Gelecek – Saadet TBMM Grup Toplantı’nda konuşan Gelecek Partisi Genel Başkanı Ahmet Davutoğlu, gündeme ilişkin açıklamalarda bulundu. Meclis’te görüşülen 9. Yargı Paketine ilişkin de değerlendirmeler yapan Davutoğlu ”Yargıyı manipüle etmeye alışmış bir iktidar, adalet tesis edemez.” dedi.
”Avrupa’daki suç oranlarında zaten en ön sıradayız. Dünyada ise on dördüncüyüz. Bu yüz karası tabloyu bitirmek zorundayız.” ifadesini kullanan Davutoğlu Diyarbakır’da görülen Narin davasına da değindi. ”İki buçuk ay oldu, hâlâ daha katilin kim olduğu tam olarak belirlenemedi.” ifadesini kullandı.
9. Yargı Paketi’nde tartışılan Terörizmin Finansmanını Önleme Hakkındaki maddeleri üzerine de eleştirilerde bulunan Davutoğlu, ”Bugün partimizin ilgili kurullarına talimat verdim. Türkiye’den kaçan sermayeyi bir çıkarın, dedim. Yabancı sermaye gelmediği gibi, Türkiye’den de sermaye kaçıyor. Neden? Adam çalışıp çabaladıktan sonra malına el konulur diye korkuyor da ondan.” dedi.
‘Neden enflasyonu durduramıyorlar?’
Ahmet Davutoğlu’ nun ekonomik gündeme ilişkin açıklamalarındaki bazı başlıklar şöyle:
”Sayın Erdoğan, ‘Bana yetki verin, görün bakalım bu faizi ne yapacağım, bu enflasyonu ne yapacağım,’ demedi mi? Verilen yetkiyle enflasyon küçük bir tehlikeydi, koca bir canavar oldu.
Peki neden enflasyon durmuyor? Faizi artırdınız, enflasyonu düşürecektiniz, değil mi? Sayın Erdoğan’ın düşük faiz teorisine tamamen zıt hareket ettiniz. Faiz artırıldı, ama enflasyon düşmedi. Sebebi çok açık: Arz artmıyor. Üretim artmadığı için arz da artmıyor, talep düşerken halk fakirleşiyor…
Sonuç gayet açık. Ekonomik yoksullaşmanın mekanizması bu. Türkiye’nin omuzlarına büyük bir borç yükü bindirdiler.
‘Saniyede 62 bin 693 lira devletin bütçesinden çıkıp faizcilere aktarılıyor.’

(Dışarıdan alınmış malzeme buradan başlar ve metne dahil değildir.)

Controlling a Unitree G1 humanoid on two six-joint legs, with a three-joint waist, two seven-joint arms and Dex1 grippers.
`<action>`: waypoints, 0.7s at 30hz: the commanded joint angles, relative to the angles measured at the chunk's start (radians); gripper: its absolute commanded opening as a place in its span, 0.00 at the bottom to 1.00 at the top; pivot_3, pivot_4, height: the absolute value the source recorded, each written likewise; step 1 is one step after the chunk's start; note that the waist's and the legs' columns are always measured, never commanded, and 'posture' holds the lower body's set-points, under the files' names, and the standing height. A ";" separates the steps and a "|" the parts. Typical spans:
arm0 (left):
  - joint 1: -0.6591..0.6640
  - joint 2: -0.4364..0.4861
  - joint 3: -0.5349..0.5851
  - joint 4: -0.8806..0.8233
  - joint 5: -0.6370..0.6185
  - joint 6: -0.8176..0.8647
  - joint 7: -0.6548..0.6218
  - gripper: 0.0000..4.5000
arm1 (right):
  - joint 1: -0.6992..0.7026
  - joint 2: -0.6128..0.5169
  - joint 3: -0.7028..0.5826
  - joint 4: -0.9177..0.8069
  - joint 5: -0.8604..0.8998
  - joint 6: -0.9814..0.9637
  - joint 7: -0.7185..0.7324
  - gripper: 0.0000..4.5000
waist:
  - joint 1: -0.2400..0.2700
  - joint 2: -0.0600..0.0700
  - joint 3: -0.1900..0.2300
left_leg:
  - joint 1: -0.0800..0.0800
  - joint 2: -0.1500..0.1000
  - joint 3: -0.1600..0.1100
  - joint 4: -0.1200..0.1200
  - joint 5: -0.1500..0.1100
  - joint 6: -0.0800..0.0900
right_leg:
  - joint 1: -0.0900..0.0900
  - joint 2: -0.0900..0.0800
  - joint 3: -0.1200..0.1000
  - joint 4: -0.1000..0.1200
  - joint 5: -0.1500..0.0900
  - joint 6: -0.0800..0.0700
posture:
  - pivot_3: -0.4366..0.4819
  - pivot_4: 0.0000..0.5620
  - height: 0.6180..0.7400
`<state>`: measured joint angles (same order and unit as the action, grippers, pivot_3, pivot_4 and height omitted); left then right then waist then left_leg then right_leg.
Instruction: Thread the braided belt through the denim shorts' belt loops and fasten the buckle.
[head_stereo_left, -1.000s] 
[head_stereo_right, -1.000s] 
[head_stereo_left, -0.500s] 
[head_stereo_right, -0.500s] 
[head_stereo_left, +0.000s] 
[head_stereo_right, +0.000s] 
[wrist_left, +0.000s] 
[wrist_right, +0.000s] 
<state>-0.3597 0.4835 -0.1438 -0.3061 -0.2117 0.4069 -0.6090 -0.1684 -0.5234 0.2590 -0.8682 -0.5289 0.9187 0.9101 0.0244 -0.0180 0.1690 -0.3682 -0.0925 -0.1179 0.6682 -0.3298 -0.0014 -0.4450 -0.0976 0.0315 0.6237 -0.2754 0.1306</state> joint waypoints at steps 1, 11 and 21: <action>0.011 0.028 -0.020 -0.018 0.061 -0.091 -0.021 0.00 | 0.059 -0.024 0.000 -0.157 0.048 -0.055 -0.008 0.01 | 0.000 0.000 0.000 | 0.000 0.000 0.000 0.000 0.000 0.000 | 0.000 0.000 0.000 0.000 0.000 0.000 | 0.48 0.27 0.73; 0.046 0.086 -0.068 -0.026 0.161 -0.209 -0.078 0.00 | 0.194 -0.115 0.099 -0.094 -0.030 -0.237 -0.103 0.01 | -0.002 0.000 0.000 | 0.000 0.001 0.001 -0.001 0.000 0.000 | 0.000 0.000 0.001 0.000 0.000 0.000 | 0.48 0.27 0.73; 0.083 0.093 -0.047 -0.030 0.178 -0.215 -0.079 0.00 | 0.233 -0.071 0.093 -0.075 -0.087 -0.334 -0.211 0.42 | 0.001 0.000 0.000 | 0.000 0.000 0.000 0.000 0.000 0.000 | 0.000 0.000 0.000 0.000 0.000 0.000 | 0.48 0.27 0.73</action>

Şimdi, faiz oranlarının neden artırıldığını anlayalım. Devletin faiz harcamaları sürekli artıyor. Bakın, devletin bu yılki faiz ödeme tablosuna göre, bir yılda toplamda 1 trilyon 950 milyar lira faiz ödenecek. Bu, aylık 162 milyar 500 milyon, günlük yaklaşık 5 buçuk milyar lira demektir. Saatte 225 milyon 694 bin, dakikada 3 milyon 761 bin ve saniyede 62 bin 693 lira devletin bütçesinden çıkıp faizcilere aktarılıyor. Sonra da “Bu faiz miktarı az” diyorlar. Utanın, ya! Utanın!
Bu miktar bir vatandaşın aylık maaşı kadar; üstelik bu rakam zengin kesim için değil, dar gelirli vatandaşlar için geçerli.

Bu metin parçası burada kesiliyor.